The pathogenesis of RSV disease is diverse, but involves a dysregulation of immune responses in the airway with enhanced inflammation in the bronchial mucosa and surrounding tissue [4]. This is characterized by activation of innate immune responses and the appearance of neutrophils in the bronchial fluid [11–13]. The role of Th2 responses is not clear; in most cases, there is no lung eosinophilia (as there may be in some older children with asthma) [14]. Unlike asthma, viral bronchiolitis does not respond to steroids or bronchodilators [15,16]. In disease enhanced by prior vaccination with formalin-inactivated virus, the pathogenesis does appear to be Th2 related [17,18], and in some elderly persons with chronic lung disease (chronic bronchitis, emphysema and asthma), it is also possible that Th2 cytokines are involved [19].

Despite increased appreciation of the large global impact of RSV disease, there remain no specific antivirals and no licensed active vaccine. A number of significant hurdles remain; not least the many unanswered questions about the human immune response to RSV infection. RSV vaccine development is among the priorities for organizations such as the WHO and PATH as well as the pharmaceutical industry, which recognizes the unmet need. In addition, the Bill & Melinda Gates Foundation's current pneumonia strategy focuses on pneumococcus, influenza and RSV, and especially on maternal immunization to protect mothers and their newborn children [20]. Increasing investment therefore promises to accelerate both fundamental research and clinical development.

Antigenic properties of RSV proteins

RSV is an enveloped, nonsegmented negative-sense, single-stranded RNA virus belonging to the Paramyxoviridae family. Its genome is made up of 10 genes that encode 11 proteins. With the exception of the attachment glycoprotein (G), the viral proteins are very well conserved. The three surface glyco-proteins of RSV, fusion (F), small hydrophobic and G proteins, are the main targets for humoral immune responses. G is an attachment protein that mediates virus binding and is important for efficient replication in vivo [11,12]. It is produced in abundance and is not only cell/virus associated but also secreted, a form that may act as a decoy for antibody [21]. In addition, it bears a conserved CX3C fractalkine-like motif, which is thought to modulate inflammatory responses [11]. Recent in vitro studies have demonstrated the inhibitory effect of this chemokine analog on type I/III interferon production by epithelial cell lines and plasmacytoid dendritic cells with additional effects on TNF expression by plasmacytoid dendritic cells and IFN production by T cells [22]. This may occur via the inhibition of toll-like receptor (TLR) 3/4-dependent mechanisms and may contribute to impaired viral clearance [23]. Immunization of mice with RSV G protein-induced neutralizing antibodies that block G protein-CX3CR1 interactions with both RSV A and B strains [24], prophylactic treatment with which could reduce respiratory disease [25]. However, G protein is highly glycosylated and poorly conserved across RSV strains.
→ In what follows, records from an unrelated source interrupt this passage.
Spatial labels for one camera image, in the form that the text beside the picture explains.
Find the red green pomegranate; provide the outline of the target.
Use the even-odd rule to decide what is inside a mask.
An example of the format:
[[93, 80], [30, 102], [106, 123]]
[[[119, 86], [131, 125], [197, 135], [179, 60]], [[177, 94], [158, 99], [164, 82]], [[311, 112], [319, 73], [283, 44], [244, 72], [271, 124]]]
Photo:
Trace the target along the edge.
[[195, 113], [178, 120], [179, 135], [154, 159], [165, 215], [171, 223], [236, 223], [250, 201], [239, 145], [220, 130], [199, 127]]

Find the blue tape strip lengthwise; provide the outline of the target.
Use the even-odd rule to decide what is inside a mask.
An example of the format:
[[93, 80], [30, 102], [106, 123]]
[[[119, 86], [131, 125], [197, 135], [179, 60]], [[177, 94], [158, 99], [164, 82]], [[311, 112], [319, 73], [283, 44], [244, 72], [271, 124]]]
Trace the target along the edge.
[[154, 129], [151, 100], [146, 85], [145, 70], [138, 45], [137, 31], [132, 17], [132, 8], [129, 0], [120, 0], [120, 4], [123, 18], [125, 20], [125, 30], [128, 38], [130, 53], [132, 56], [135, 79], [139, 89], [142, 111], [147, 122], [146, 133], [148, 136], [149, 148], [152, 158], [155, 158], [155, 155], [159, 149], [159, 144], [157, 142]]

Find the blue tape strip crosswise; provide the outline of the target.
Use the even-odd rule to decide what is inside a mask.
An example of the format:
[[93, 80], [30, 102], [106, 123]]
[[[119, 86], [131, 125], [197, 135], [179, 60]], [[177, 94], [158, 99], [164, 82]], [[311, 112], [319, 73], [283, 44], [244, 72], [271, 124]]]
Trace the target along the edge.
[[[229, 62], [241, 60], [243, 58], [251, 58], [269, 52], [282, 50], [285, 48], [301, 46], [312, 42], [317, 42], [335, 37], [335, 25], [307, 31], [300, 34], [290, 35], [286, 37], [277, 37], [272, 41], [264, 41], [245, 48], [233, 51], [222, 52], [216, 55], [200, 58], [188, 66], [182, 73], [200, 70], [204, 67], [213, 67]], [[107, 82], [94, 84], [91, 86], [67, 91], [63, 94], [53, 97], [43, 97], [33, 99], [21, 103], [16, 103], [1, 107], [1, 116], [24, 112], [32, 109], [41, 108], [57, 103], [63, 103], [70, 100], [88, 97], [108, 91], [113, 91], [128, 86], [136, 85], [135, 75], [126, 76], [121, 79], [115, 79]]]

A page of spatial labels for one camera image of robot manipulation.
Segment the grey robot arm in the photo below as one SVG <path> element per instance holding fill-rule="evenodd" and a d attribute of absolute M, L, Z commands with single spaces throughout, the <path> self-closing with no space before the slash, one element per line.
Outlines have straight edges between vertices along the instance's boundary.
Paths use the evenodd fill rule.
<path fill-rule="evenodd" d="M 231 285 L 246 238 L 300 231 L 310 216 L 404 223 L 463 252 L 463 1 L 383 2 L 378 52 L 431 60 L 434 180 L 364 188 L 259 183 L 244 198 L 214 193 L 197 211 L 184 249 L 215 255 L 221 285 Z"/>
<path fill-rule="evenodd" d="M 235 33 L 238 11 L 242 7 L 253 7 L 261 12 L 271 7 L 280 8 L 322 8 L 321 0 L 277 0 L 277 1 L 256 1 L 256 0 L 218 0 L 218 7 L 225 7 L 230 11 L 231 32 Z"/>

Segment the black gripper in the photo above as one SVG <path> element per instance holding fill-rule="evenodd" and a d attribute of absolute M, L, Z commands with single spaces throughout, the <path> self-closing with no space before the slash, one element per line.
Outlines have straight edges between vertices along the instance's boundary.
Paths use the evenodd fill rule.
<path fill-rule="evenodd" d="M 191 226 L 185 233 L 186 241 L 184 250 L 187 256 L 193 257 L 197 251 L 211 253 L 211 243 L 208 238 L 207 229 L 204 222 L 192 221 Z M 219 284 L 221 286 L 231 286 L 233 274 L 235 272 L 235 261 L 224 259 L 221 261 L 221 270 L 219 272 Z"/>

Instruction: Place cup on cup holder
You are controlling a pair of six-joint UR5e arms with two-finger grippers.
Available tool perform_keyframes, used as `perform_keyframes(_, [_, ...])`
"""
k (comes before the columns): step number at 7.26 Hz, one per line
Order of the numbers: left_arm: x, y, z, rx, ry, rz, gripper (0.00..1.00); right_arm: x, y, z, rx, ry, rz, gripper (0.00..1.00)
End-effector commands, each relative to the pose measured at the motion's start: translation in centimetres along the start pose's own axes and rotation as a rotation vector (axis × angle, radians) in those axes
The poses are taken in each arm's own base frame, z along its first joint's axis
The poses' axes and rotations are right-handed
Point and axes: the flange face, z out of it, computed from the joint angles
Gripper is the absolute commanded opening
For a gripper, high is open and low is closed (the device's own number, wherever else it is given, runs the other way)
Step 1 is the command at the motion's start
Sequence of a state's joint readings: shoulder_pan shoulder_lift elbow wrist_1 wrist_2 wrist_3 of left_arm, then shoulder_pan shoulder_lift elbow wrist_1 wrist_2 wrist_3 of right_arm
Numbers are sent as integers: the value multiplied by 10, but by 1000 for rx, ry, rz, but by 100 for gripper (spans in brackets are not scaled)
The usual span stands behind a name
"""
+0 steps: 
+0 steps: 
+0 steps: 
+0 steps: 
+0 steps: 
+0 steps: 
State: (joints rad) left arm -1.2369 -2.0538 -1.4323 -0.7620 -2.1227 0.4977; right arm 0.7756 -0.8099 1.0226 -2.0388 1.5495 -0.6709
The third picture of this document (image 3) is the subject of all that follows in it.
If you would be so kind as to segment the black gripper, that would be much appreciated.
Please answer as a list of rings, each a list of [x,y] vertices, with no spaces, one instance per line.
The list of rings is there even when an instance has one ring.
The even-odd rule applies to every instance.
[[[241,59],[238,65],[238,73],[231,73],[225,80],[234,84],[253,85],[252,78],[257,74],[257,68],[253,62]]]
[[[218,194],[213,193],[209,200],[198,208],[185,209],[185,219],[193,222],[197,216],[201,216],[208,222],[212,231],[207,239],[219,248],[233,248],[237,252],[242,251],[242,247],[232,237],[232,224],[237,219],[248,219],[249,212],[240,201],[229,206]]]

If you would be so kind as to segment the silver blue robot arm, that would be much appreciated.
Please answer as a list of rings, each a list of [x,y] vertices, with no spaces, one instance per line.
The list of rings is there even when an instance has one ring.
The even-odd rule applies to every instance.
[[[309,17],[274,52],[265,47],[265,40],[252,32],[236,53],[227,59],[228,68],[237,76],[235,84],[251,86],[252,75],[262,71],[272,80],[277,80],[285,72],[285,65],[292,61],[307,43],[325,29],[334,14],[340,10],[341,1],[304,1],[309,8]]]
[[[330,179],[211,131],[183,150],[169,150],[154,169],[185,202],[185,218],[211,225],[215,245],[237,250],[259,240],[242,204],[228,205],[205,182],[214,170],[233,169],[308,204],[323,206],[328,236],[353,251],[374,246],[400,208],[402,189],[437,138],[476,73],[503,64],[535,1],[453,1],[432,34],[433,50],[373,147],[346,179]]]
Therefore, the majority of neutralizing antibodies against G protein are against hypervariable serine–threonine-rich domains that are heavily O-glycosylated, although induction of antibodies against the central conserved region of G could offer an advantage by reducing RSV-induced tissue damage.

In contrast, F protein is well conserved and, unlike G, is essential for infectivity, being responsible for fusion of the viral and cellular membranes [26,27]. It also has immunomodulatory functions and can activate TLR4. In human monocytes in vitro, the production of IL-6 in response to F protein is dependent on TLR4 signaling, and TLR4 knockout mice are unable to clear the virus [28]. Furthermore, analysis of single-nucleotide polymorphisms in TLR4 showed that mutations that contributed to reduced responsiveness to RSV in vitro were associated with increased susceptibility to RSV infection in high-risk infants and young children [29,30]. Thus, the immuno-genicity of the F protein coupled with its high degree of sequence conservation across all RSV strains has dictated its selection as the major vaccine antigen.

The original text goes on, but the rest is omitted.